*Required action*. Your answer should be one number: how many lines below have the word "cabinet".

*Supplied information*.

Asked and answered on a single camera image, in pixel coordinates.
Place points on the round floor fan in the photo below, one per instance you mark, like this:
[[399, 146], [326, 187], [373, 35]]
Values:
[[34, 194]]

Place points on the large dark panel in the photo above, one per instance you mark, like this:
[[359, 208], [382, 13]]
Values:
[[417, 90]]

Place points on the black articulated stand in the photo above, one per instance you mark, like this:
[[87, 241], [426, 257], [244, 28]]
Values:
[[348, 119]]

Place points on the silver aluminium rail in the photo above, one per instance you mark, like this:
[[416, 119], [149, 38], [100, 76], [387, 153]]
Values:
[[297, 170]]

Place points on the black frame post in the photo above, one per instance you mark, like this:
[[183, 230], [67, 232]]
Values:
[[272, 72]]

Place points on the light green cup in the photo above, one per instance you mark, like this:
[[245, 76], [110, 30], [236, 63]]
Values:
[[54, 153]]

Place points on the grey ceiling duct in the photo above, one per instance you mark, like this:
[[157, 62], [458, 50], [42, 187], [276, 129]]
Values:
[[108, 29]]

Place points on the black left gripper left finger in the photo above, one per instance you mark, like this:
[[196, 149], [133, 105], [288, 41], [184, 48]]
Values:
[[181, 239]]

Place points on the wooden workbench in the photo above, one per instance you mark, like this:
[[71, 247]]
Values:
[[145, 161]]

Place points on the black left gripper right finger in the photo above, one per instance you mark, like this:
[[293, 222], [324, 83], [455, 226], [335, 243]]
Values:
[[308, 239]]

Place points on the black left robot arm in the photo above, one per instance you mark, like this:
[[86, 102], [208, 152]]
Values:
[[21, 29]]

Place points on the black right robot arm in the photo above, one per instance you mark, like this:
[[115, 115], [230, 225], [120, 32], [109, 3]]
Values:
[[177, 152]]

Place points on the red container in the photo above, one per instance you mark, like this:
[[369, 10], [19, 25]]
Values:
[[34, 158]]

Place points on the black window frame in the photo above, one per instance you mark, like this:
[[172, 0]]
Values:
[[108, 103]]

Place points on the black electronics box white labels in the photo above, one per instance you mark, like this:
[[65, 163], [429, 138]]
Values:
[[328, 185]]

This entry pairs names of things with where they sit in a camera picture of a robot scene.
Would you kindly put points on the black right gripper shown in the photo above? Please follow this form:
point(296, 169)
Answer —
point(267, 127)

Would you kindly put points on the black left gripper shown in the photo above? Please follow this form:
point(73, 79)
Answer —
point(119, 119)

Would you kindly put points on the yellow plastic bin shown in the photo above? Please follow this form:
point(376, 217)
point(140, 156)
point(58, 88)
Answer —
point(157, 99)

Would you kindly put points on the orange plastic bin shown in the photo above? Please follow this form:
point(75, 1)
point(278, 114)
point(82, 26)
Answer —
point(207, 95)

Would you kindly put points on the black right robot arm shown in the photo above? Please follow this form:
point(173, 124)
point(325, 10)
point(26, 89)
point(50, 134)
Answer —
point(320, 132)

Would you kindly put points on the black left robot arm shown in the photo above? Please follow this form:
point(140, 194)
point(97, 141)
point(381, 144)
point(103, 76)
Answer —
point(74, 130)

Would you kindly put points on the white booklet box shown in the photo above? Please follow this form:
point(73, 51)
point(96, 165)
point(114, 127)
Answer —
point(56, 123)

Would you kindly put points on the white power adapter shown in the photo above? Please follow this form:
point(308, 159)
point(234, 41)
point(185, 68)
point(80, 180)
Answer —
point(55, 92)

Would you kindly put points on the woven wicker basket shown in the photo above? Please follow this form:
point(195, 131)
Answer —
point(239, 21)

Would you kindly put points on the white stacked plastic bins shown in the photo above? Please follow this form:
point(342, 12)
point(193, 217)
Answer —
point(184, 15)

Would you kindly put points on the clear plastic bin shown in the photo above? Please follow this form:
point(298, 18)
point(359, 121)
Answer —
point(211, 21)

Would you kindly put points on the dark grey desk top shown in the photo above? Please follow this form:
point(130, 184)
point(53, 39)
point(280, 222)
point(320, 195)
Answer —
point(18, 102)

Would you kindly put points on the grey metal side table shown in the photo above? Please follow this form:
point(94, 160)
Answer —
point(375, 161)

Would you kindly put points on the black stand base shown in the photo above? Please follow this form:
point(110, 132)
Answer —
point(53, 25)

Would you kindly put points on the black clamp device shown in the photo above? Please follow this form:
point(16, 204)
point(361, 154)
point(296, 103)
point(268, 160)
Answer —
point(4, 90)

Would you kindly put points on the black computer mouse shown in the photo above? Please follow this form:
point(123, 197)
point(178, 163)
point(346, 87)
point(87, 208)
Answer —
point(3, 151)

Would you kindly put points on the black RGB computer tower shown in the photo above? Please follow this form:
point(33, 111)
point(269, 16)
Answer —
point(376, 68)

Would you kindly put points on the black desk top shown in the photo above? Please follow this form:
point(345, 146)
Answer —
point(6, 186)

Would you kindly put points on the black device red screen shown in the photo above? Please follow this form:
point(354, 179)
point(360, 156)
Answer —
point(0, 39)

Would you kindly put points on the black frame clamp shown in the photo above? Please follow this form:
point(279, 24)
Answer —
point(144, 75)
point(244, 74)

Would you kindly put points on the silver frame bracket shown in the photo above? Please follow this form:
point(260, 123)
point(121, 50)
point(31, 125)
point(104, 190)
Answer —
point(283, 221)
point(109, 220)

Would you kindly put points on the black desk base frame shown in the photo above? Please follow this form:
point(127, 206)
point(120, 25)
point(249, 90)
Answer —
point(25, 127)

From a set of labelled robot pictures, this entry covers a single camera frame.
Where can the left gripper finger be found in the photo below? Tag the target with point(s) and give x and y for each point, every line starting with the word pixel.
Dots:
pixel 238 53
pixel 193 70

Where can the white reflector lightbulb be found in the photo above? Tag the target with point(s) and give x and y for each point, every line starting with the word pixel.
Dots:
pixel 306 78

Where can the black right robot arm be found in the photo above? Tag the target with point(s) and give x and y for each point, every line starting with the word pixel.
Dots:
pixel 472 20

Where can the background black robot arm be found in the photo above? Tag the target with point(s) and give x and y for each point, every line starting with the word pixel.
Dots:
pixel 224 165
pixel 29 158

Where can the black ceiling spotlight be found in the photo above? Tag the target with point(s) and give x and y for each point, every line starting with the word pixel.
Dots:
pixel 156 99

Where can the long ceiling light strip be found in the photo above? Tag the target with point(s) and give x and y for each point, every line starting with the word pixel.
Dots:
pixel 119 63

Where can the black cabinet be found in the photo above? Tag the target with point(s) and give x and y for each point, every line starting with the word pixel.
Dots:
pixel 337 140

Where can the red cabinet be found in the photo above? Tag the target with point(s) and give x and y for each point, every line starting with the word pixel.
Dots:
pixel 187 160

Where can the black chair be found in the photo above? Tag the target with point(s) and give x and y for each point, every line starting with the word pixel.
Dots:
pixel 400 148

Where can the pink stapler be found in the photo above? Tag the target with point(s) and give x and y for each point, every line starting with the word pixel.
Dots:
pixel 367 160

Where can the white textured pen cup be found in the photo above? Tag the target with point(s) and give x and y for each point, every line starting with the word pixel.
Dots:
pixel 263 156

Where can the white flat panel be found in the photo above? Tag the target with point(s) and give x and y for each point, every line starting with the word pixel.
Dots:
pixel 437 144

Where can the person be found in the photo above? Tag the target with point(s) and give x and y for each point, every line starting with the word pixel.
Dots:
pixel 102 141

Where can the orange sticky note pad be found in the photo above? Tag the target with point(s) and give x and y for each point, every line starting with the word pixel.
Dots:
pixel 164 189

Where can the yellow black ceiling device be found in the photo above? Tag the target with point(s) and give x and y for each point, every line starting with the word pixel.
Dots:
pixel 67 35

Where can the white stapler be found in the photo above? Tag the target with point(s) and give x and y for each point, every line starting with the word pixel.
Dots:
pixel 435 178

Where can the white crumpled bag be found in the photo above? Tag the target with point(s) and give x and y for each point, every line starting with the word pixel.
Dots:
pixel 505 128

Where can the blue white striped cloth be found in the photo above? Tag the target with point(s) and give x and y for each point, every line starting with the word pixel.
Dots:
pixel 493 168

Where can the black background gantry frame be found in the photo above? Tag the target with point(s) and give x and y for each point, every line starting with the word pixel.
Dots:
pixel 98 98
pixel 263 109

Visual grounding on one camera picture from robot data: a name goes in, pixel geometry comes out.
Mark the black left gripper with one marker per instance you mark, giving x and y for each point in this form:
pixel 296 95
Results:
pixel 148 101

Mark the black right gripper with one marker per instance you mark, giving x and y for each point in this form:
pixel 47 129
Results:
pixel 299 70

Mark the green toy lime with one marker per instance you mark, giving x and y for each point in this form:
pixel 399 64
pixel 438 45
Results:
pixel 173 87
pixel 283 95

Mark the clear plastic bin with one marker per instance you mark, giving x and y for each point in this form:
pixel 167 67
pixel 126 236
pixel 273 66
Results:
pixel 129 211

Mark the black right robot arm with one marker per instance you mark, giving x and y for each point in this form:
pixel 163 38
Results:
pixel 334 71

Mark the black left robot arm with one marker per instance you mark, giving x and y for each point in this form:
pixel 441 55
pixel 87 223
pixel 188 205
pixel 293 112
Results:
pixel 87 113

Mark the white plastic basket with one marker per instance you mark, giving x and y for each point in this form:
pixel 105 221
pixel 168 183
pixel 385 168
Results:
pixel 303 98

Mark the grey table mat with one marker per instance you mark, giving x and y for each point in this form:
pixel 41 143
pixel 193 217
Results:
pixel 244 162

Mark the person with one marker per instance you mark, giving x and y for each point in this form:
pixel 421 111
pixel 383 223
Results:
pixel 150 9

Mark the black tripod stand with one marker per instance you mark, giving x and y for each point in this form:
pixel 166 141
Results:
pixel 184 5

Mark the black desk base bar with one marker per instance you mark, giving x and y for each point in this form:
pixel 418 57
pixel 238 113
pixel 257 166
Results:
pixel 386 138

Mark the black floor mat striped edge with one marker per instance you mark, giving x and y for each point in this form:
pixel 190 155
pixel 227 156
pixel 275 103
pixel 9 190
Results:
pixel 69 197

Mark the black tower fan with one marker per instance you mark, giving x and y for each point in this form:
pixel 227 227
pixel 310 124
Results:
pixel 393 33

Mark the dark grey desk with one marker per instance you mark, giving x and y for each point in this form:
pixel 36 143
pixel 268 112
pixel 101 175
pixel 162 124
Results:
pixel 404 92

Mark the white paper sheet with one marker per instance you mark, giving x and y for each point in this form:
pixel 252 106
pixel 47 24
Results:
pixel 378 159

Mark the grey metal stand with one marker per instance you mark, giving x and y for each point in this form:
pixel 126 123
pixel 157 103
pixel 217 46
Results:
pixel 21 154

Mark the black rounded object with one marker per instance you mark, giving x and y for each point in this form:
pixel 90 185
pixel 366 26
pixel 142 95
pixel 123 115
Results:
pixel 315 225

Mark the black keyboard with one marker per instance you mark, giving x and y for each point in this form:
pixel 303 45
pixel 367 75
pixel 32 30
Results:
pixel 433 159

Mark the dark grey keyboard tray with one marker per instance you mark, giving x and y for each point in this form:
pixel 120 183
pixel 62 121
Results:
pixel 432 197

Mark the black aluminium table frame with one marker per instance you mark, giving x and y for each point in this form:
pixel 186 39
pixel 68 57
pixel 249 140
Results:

*Expected answer*. 2